A newly discovered enamelled goblet from the Golden Age of Venetian glass-making is to be sold at Bonhams
Fine Glass sale in London on 21 May. It is estimated at £30,000-40,000. Bonhams, the third largest international fine art auction house, holds sales of Fine Glass in London, Oxford, Edinburgh, and New York.
The goblet dates from 1500-1520. There is no record of its existence and, until recently, it has been in a private house where its significance was unrecognized. The shape of the goblet immediately reminded Bonhams specialists of an example that had been found beneath the campanile de San Marco in St Marks Square in Venice after it collapsed in 1902. Further research established strong stylistic and decorative links with similar Venetian goblets of the early 1500s in collections in Prague, Florence, Berlin, Frankfurt, the Victoria and Albert Museum in London and at Waddesdon Manor in Buckinghamshire, the home of Lord Rothschild.

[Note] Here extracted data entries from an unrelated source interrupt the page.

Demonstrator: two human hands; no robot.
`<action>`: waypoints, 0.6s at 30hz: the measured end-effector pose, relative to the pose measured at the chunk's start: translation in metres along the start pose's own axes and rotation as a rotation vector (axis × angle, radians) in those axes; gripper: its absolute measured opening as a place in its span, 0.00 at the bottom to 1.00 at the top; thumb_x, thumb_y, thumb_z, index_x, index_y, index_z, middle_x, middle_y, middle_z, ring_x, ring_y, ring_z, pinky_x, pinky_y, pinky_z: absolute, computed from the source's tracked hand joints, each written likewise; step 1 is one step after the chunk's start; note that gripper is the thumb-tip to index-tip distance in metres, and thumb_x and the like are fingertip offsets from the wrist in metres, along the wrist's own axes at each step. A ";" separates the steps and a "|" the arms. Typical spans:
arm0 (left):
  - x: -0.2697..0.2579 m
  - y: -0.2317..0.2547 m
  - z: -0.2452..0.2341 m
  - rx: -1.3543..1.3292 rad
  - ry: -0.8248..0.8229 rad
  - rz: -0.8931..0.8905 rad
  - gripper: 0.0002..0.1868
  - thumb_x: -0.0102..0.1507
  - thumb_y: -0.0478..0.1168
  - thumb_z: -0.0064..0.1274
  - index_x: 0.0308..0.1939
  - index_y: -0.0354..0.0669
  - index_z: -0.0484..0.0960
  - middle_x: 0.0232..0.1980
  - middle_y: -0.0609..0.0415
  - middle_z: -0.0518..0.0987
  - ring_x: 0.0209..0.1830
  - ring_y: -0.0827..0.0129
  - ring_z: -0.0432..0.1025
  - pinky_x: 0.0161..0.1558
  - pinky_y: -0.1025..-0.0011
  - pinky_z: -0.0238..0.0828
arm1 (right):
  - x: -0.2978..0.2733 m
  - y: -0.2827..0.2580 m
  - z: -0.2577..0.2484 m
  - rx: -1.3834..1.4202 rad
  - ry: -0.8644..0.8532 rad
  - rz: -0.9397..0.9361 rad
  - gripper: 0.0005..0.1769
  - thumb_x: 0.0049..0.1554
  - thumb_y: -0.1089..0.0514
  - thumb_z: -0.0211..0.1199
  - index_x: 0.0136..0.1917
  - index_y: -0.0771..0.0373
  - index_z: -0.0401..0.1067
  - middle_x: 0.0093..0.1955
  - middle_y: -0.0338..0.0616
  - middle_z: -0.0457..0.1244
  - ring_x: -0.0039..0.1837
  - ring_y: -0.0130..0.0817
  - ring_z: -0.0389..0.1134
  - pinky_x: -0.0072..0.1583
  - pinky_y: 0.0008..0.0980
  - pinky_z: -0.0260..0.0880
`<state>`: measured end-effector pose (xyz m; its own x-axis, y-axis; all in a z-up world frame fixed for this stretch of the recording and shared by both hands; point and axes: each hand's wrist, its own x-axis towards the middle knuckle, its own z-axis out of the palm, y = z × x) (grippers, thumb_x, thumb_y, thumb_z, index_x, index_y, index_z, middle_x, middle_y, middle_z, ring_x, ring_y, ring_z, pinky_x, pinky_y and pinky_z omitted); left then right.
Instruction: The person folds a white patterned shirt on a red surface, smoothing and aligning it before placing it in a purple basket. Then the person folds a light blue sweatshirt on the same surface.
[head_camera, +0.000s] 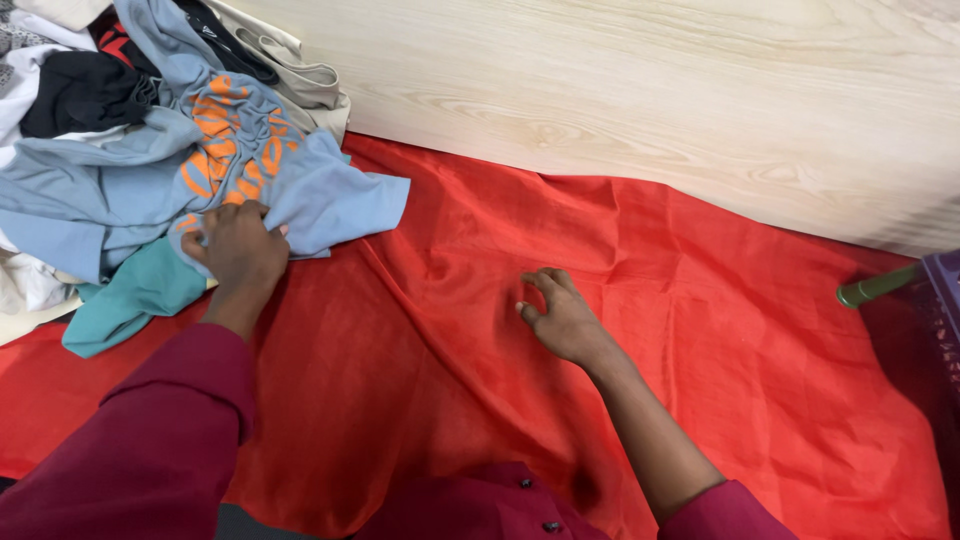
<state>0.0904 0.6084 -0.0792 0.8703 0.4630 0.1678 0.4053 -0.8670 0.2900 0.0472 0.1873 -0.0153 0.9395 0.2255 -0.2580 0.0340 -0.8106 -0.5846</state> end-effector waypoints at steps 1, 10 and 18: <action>0.001 0.003 -0.002 -0.053 0.033 0.047 0.19 0.63 0.46 0.64 0.57 0.47 0.81 0.62 0.52 0.76 0.69 0.56 0.64 0.66 0.41 0.52 | 0.002 -0.002 0.001 -0.003 -0.009 0.000 0.29 0.61 0.50 0.58 0.73 0.56 0.63 0.80 0.45 0.49 0.78 0.45 0.55 0.73 0.41 0.60; -0.047 0.086 -0.017 -0.607 0.233 0.395 0.20 0.71 0.46 0.54 0.59 0.33 0.77 0.57 0.36 0.78 0.58 0.39 0.72 0.57 0.52 0.68 | 0.011 -0.031 0.014 0.121 -0.039 -0.172 0.29 0.62 0.43 0.53 0.71 0.58 0.65 0.73 0.45 0.57 0.74 0.42 0.61 0.72 0.42 0.63; -0.131 0.231 -0.016 -1.098 -0.386 0.528 0.16 0.68 0.42 0.54 0.52 0.30 0.77 0.48 0.43 0.83 0.48 0.64 0.78 0.52 0.66 0.73 | 0.014 -0.024 0.000 1.413 -0.245 0.129 0.36 0.65 0.31 0.39 0.70 0.57 0.63 0.67 0.49 0.63 0.65 0.42 0.67 0.63 0.47 0.70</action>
<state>0.0658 0.3499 -0.0193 0.9536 -0.1326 0.2702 -0.2951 -0.2357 0.9259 0.0592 0.2104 -0.0048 0.8235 0.3964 -0.4058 -0.5422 0.3394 -0.7687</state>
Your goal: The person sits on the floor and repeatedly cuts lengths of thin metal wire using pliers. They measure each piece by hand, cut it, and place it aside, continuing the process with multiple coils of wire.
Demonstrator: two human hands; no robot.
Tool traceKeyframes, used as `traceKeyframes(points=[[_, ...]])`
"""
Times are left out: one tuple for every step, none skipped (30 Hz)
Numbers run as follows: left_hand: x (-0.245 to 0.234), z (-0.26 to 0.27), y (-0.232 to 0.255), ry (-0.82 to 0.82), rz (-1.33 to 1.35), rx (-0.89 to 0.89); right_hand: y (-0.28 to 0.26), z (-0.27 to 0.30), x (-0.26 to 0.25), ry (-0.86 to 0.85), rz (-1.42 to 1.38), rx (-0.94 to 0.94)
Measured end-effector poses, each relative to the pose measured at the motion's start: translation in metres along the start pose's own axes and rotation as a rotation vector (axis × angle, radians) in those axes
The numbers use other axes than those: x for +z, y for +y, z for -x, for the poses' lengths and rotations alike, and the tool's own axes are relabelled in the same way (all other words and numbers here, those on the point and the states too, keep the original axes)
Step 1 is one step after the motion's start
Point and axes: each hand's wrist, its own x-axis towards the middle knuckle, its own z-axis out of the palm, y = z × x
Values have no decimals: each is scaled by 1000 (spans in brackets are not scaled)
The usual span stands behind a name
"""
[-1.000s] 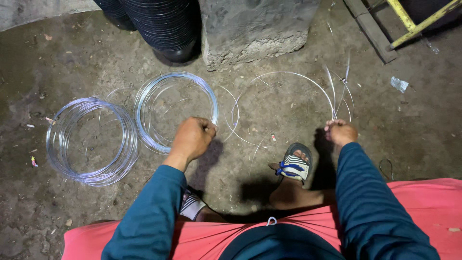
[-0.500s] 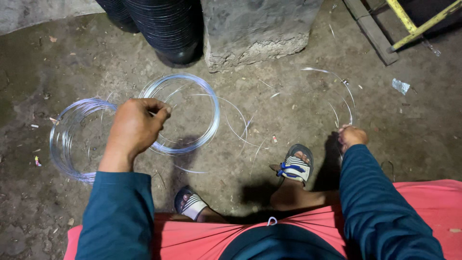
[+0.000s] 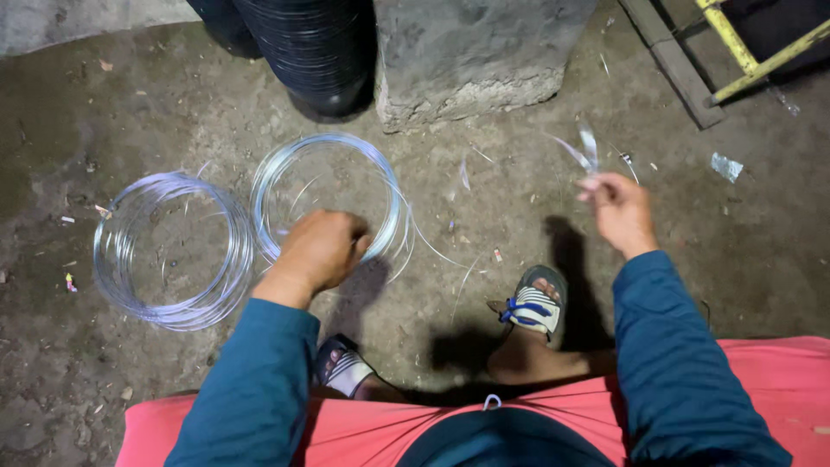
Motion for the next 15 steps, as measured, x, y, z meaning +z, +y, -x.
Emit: traceKeyframes(points=[[5, -1, 6, 20, 16, 38, -30, 9, 10, -113, 35, 43], [8, -1, 11, 40, 32, 76, -60, 22, 20, -232, 30, 62], [9, -3, 15, 63, 55, 126, -91, 32, 27, -346, 24, 73], [11, -4, 19, 87, 78, 175, -119, 38, 32, -379, 71, 32], [12, -3, 22, 102, 103, 222, -143, 48, 34, -413, 116, 0], [12, -2, 22, 68, 103, 150, -164, 54, 33, -448, 162, -32], [10, -2, 19, 41, 101, 74, -182, 54, 30, -360, 109, -62], [7, -3, 16, 15, 98, -2, -196, 52, 23, -273, 56, -92], [4, -3, 12, 43, 103, -23, -205, 52, 16, -187, 5, -119], [-2, -3, 4, 72, 107, -44, -211, 49, 7, -101, -70, -144], [-7, -2, -3, 102, 110, -63, -214, 44, -2, -13, -146, -172], [-10, 0, -8, 81, 110, -100, -212, 41, -8, 75, -221, -201], [-16, 2, -14, 65, 109, -139, -208, 40, -9, 23, -80, -182], [-20, 5, -18, 49, 108, -177, -200, 42, -9, -29, 61, -163], [-24, 5, -20, 54, 99, -168, -189, 44, -10, -75, 202, -142]])
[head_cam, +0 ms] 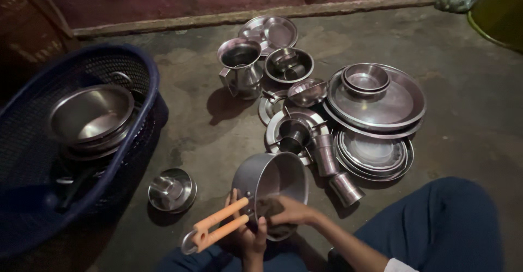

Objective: The person sits on the floor and scrubs various stainless steel utensils with a dark cloth. They clean a small pot, a bowl, and a small cup, placing the cleaned items into a blue plastic basket.

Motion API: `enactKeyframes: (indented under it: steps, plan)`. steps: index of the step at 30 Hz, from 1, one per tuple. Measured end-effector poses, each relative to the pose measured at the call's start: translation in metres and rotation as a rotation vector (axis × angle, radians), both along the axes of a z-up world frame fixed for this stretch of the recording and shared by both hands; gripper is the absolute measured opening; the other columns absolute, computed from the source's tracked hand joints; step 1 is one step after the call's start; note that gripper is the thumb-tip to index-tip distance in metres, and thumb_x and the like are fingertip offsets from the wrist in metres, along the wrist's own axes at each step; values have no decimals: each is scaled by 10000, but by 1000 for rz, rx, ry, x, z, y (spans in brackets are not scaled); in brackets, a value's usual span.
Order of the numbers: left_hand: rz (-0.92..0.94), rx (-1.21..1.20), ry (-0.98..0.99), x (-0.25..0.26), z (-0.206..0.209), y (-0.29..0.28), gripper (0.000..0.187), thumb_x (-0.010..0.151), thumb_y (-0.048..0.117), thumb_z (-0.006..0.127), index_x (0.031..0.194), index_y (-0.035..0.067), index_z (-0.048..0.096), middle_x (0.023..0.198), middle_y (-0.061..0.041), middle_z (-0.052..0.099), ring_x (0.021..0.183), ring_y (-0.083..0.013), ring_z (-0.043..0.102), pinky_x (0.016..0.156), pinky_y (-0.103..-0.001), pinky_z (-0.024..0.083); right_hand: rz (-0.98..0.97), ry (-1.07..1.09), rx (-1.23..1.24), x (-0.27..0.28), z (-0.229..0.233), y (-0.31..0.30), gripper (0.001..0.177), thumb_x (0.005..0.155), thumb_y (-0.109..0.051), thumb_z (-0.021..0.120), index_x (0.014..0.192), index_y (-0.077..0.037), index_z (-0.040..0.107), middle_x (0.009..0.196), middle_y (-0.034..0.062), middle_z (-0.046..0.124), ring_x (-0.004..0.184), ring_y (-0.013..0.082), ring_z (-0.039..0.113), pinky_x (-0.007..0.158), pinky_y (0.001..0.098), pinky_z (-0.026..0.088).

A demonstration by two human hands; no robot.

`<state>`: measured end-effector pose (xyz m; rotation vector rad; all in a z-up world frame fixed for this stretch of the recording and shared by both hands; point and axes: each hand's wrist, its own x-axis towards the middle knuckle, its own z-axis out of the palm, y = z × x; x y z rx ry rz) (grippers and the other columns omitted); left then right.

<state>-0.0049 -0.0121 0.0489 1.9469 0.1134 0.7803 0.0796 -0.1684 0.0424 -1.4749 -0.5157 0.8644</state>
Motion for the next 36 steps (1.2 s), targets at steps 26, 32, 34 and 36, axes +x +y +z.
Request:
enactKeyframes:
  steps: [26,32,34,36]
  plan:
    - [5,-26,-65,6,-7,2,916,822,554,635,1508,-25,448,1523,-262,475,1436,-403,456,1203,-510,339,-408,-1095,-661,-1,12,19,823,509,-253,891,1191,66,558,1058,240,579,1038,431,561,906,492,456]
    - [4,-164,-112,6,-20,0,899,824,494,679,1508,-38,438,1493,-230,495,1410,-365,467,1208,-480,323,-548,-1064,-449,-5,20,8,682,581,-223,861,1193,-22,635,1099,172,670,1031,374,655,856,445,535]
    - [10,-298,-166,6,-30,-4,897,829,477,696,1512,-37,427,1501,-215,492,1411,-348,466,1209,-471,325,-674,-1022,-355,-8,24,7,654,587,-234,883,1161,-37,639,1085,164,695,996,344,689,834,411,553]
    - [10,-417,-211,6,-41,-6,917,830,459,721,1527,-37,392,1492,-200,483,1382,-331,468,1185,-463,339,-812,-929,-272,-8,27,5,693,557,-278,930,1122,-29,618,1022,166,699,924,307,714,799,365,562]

Extensive scientific analysis by the Centre for Archeological and Forensic Analysis at Cranford University confirmed that the chemical composition of the enamels was consistent with other early Venetian glass and, crucially, that the recipes of ingredients used to produce different colours were identical to those in use in Venice at that period.
Bonhams Managing Director of Europe and noted glass specialist, Simon Cottle, said: This is an immensely exciting discovery from the Golden Age of Venetian glass. Very few enamelled goblets of this quality have survived and they are almost all in distinguished public collections.